Händler zurück im Tempel

Das klamme katholische Erzbistum plant den ersten Kirchenverkauf. Kontakte mit benachbarten Autohändlern in Waidmannslust wurden schon geknüpft. Betonkirche in Kreuzberg droht Abriss

von PHILIPP GESSLER

Vor 2.000 Jahren hatte Jesus noch Händler aus dem Tempel vertreiben. Nun scheint die katholische Kirche sie zurückzuholen. Denn die Finanzkrise des Erzbistums drängt die Sparkommissare von Kardinal Georg Sterzinsky zu immer härteren Maßnahmen: Der Abriss von Kirchen ist nicht ausgeschlossen. Als Erstes wird es wohl St. Agnes in Kreuzberg treffen. Die Sanierung der bröckelnden Betonkirche gilt angesichts der Finanznot der Diözese als zu teuer. Auch der Verkauf einer Kirche scheint schon ausgemachte Sache: Es trifft die Gemeinde Regina Mundi in Waidmannslust – Kontakte zu benachbarten Autohändlern wurden bereits geknüpft.

Der Pfarrer von Regina Mundi, Niklas Weinges, bestätigte der taz, dass das Erzbistum seine Kirche „irgendwann einmal“ werde verkaufen müssen – länger als zehn Jahre werde man darauf nicht warten, so seine Einschätzung. Die Betonkirche sei ein „nüchterner Zweckbau“, der dem üblichen Bild einer Kirche mit Glockenturm nicht entspreche. Man könne sich „ausrechnen“, dass die vielen Autohäuser in dem Industriegebiet Interesse an dem Objekt haben könnten.

Stefan Förner, Pressesprecher des Erzbistums, dementiert den möglichen Verkauf der Kirche Regina Mundi nicht, betont aber, dass noch nichts beschlossen sei. Bei einem „ersten Sondierungsgespräch“ der Immobilienexperten der Diözese mit Pfarrer Weinges am Mittwoch sei noch nichts entschieden worden: weder über einen Verkauf noch über einen Abriss. Allerdings räumte Förner ein, dass sich die Mitarbeiter des Ordinariats bei benachbarten Autohäusern einige Visitenkarten mitgenommen hätten. Es gebe Überlegungen, durch den Verkauf von Regina Mundi die Renovierung der Nachbarkirche Christkönig in Lübars zu finanzieren, so Förster. Der 68-jährige Pfarrer Weinges betreut schon seit einigen Jahren neben Regina Mundi auch Christkönig und die Gemeinde Maria Gnaden in Hermsdorf.

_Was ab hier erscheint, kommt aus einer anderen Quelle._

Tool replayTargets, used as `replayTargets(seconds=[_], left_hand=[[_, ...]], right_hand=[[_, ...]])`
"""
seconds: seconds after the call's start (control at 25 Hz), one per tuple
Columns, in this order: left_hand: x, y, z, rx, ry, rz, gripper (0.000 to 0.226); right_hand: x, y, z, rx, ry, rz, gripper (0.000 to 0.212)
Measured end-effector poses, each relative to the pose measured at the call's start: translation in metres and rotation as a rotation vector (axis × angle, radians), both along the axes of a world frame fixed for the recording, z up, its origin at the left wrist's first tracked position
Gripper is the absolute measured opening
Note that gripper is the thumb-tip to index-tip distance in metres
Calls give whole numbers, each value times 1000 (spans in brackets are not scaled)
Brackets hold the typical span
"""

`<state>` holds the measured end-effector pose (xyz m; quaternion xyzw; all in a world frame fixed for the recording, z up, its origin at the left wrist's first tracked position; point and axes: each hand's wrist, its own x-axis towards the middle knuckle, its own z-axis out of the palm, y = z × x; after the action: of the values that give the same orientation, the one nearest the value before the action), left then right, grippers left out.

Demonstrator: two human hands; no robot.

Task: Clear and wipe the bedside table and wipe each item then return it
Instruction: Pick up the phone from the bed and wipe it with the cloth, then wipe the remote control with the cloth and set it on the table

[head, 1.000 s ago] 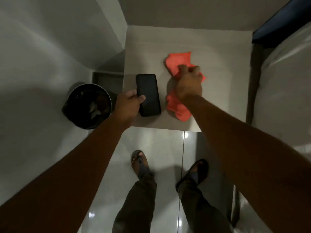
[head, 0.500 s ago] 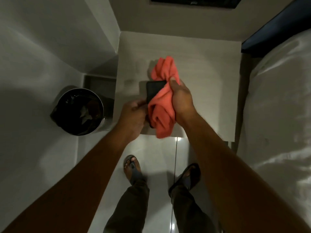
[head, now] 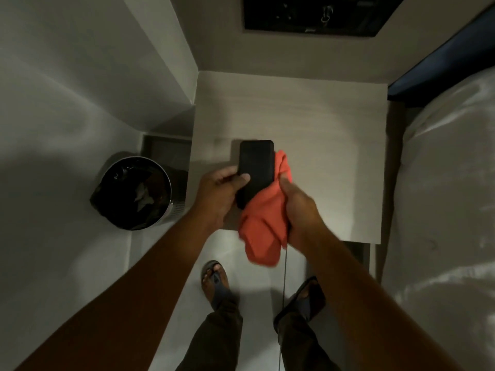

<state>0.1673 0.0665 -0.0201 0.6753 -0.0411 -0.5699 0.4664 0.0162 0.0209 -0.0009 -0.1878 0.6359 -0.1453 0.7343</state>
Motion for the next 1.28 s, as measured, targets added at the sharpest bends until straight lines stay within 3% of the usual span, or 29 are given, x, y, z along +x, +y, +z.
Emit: replayTargets(seconds=[0.08, 0.24, 0.36, 0.52, 0.72, 0.92, 1.04, 1.12, 1.28], left_hand=[[22, -15, -6, -1, -67, 8, 33], [65, -43, -16, 86, -344, -31, 34], [82, -55, -22, 145, -504, -140, 38], [74, -58, -22, 263, -936, -343, 28], [54, -62, -25, 383, -1024, -279, 28], [56, -62, -32, 392, -1047, -317, 31], [53, -62, -20, 471, -1104, -393, 39], [33, -62, -2, 449, -1211, -416, 48], [-101, -73, 48, -95, -1145, -533, 55]], right_hand=[[-16, 21, -1, -15, 53, 124, 32], [-30, -1, -6, -286, 199, 50, 18], [-27, -33, -6, -535, 350, 100, 25], [-28, -56, -18, -835, 658, 359, 40], [-9, -53, -51, -893, 974, 797, 57], [-3, -48, -63, -818, 1029, 891, 66], [-10, -54, -36, -770, 967, 813, 75], [-27, -56, 0, -762, 909, 642, 74], [-121, -34, 86, -903, 921, 114, 56]])
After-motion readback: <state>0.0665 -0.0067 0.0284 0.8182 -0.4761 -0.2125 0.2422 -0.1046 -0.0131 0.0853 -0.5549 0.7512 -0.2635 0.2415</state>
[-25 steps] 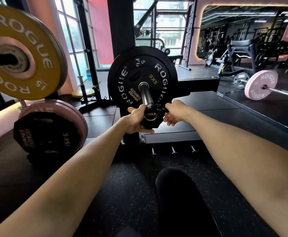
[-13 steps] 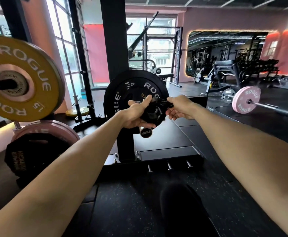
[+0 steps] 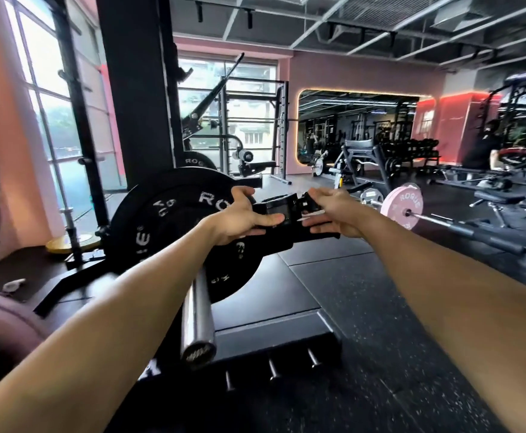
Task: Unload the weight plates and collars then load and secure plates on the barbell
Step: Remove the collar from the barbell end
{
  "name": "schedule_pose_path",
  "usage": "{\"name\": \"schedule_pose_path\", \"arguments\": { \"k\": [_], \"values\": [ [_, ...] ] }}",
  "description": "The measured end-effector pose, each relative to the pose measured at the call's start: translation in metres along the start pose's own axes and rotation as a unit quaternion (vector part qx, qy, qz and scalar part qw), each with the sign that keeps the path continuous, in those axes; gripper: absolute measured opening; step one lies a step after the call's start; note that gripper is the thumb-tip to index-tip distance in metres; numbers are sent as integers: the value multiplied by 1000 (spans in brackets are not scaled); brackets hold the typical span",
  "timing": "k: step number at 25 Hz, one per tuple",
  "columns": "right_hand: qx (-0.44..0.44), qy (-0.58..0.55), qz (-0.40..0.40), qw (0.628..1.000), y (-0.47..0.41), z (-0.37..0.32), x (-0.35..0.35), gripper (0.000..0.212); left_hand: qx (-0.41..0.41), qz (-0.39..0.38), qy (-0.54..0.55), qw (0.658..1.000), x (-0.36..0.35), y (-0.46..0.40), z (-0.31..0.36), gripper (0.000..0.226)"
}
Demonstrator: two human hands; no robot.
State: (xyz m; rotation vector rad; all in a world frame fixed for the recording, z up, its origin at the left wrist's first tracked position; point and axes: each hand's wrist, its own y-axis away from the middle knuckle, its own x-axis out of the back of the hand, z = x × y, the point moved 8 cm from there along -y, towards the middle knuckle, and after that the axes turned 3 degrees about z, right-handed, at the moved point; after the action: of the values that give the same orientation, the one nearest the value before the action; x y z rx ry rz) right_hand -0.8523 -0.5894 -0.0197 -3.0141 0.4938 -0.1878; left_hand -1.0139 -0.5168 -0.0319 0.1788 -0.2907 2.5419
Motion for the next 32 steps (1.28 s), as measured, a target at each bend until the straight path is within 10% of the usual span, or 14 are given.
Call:
{"name": "schedule_pose_path", "arguments": {
  "k": [16,32],
  "values": [
    [16,33,203,979,-307,92,98,17,7,50,-142,989,-18,-323,-90,75],
    [-22,131,293,947,-407,197,107,19,111,68,-259,957,-36,-407,-181,75]
  ]
}}
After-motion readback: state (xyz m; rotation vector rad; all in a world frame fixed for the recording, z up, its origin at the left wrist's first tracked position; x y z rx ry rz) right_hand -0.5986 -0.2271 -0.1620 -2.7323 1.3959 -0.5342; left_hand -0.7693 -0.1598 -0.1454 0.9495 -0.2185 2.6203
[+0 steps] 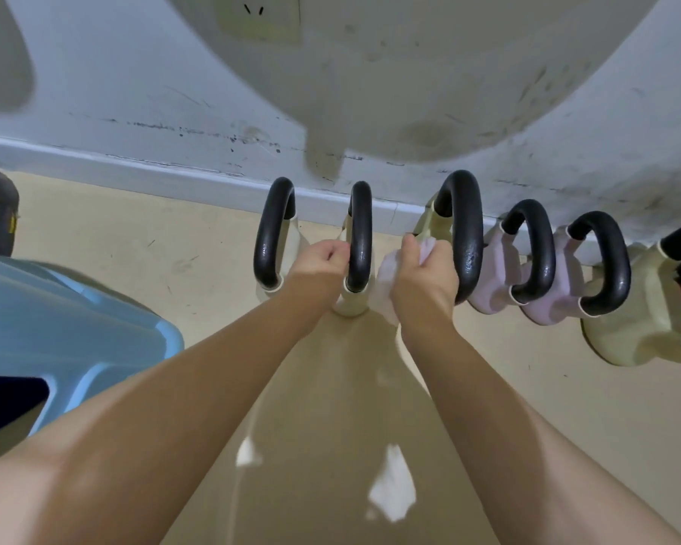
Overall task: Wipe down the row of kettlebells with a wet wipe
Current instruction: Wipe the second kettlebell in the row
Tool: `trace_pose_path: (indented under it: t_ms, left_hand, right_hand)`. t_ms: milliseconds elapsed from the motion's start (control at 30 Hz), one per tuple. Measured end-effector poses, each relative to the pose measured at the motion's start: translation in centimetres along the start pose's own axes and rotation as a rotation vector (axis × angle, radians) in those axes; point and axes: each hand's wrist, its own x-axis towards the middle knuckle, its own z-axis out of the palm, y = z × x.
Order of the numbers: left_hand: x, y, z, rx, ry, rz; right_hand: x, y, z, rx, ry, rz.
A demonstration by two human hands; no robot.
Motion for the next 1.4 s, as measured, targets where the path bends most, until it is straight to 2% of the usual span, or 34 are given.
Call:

Seit 25 Jahren ist Weinges Pfarrer im Norden Berlins – und wenn man ihn fragt, ob er verärgert sei, weil nun die einzelnen Gemeinden die Suppe auslöffeln müssten, die die Bistumsleitung eingebrockt habe, sagt er nur: „Genau so ist es.“ Bei ihm sei schon auch einmal die Wut hochgekommen. Und „zynisch“ sei, dass nun die Gemeinden selbst Mitarbeiter entlassen oder Arbeitsverträge mit weniger Stunden anbieten müssten, während sich die Herren im Ordinariat „vornehm zurückhalten“. Aber: „Es hilft ja nichts, nur verbittert zu sein.“ Er bleibe Pfarrer auch bei der anstehenden formellen Fusion seiner drei Gemeinden.

Bistumssprecher Förner verweist darauf, dass neben der Fusion der Gemeinden und dem geplanten Personalabbau jede Gemeinde verpflichtet sei, in fünf Jahren ein Viertel ihres Immobilienbesitzes abzustoßen – nur in Einzelfällen sollten dies Kirchen sein. Gedacht sei eher an den Verkauf von Gemeindehäusern und Ähnlichem. Zudem laufe bei solchen Entscheidungen dann „nichts ohne den Segen des Kardinals“.

Konkreter aber scheinen die Ideen für einen Abriss einer Kirche bei St. Agnes in Kreuzberg zu sein. Förner zufolge sind Betonkirchen wie diese besonders problematisch, da der Baustoff etwa alle 30 Jahre saniert werden müsse – sonst könnten sich Wandteile, etwa wegen eingedrungener Feuchtigkeit, absprengen. Zwar sei auch bei St. Agnes noch keine Entscheidung für den Abriss gefallen. Klar sei aber, dass die „siebenstellige Summe“, die eine Sanierung kosten würde, „im Moment nicht vorhanden ist“. Immerhin habe man sich entschlossen, St. Martin, eine ähnliche Betonkirche des gleichen Architekten im Märkischen Viertel, zu sanieren.